##### Source material

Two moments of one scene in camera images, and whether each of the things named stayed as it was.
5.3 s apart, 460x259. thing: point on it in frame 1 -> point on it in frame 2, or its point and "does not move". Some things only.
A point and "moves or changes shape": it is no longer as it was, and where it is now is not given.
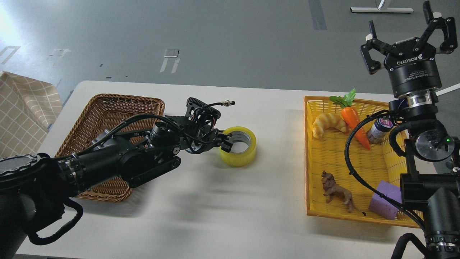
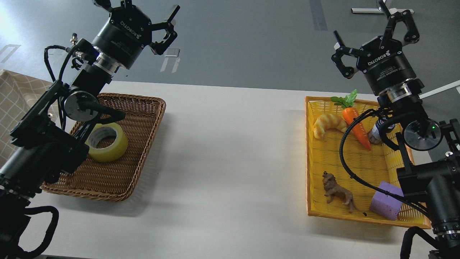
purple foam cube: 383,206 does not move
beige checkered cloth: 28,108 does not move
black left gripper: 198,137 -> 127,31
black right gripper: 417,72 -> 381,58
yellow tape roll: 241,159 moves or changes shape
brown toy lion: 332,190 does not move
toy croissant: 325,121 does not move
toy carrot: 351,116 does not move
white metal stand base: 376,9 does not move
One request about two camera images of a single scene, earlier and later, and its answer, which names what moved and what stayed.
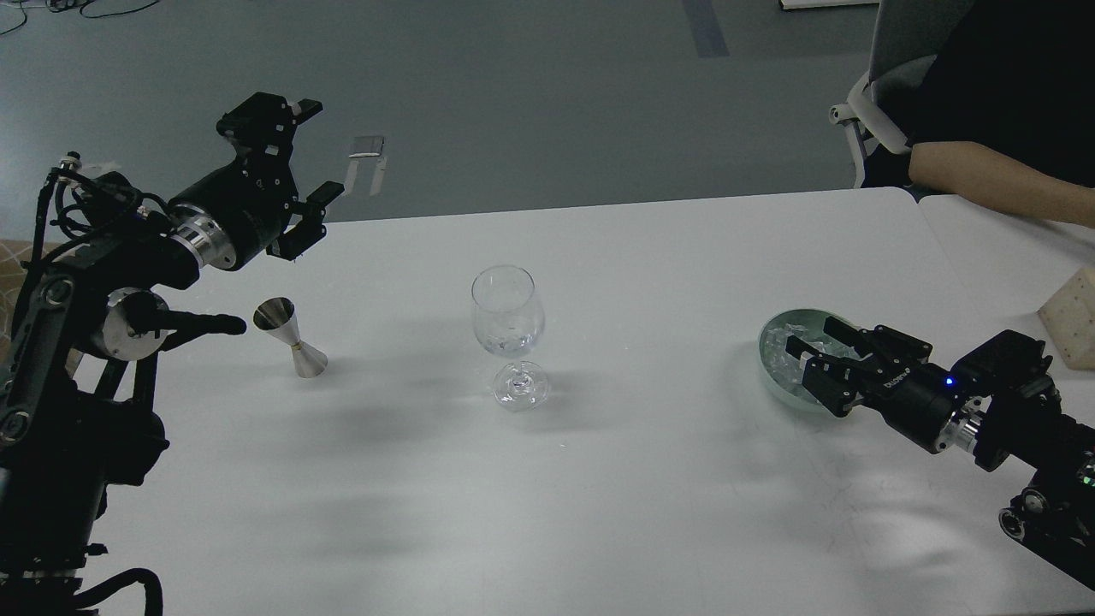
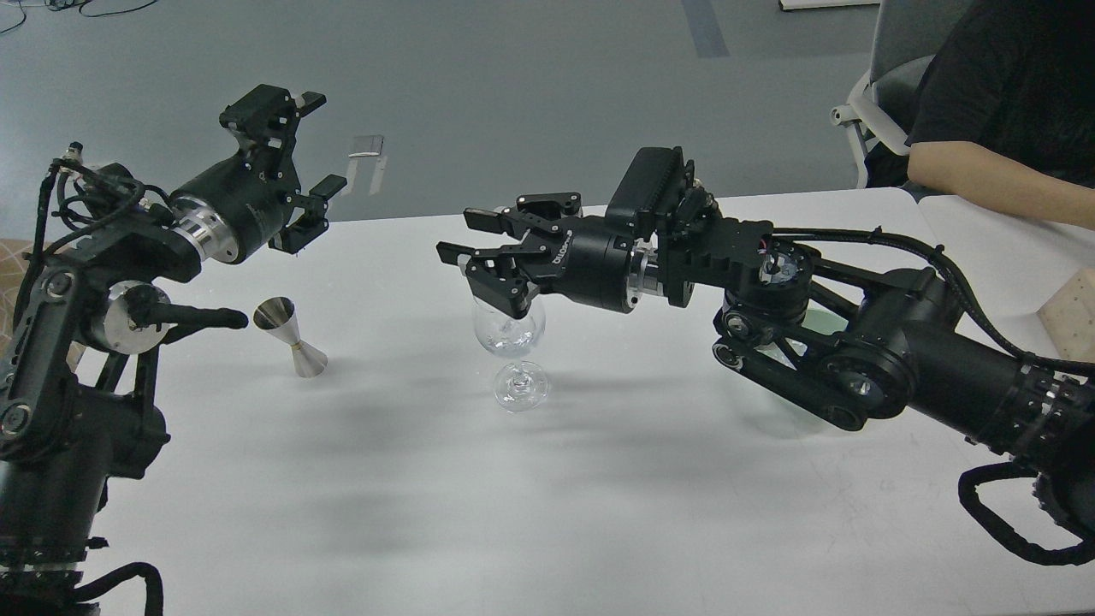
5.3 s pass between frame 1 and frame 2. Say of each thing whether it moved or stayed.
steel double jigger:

##########
##### Source material

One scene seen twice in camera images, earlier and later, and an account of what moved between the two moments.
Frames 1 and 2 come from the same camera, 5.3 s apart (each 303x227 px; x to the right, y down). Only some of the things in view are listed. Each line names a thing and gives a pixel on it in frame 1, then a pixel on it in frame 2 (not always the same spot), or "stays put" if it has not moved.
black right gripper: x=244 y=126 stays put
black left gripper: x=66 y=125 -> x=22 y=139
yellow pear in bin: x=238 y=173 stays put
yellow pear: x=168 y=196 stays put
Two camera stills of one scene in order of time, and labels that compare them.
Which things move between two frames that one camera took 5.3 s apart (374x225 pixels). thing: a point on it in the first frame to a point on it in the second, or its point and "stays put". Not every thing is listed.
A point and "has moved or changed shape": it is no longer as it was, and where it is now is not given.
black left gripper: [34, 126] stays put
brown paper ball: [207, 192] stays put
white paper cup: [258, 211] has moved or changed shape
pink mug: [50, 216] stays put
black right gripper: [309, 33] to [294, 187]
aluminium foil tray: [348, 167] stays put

##########
##### Source material

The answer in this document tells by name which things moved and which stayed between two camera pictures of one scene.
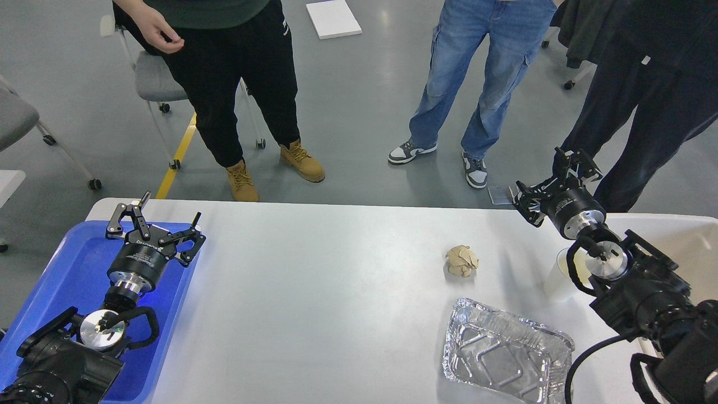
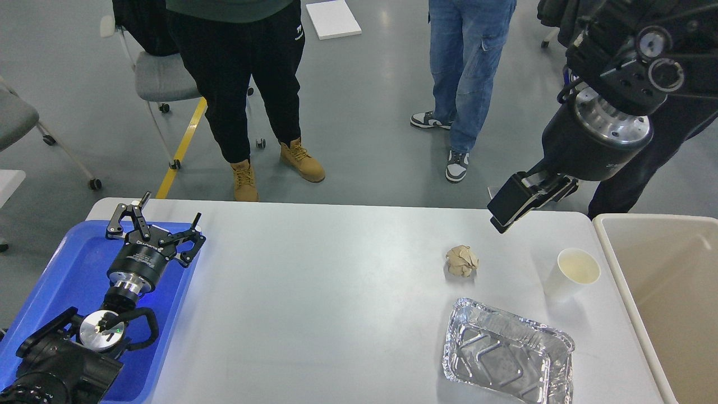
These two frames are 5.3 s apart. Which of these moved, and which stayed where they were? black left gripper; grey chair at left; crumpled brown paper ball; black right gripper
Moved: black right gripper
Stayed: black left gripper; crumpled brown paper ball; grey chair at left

##########

• _What to produce_:
Using the records, work out how many lines include "shape", and reply with that number alone.

• _Result for this exercise_:
4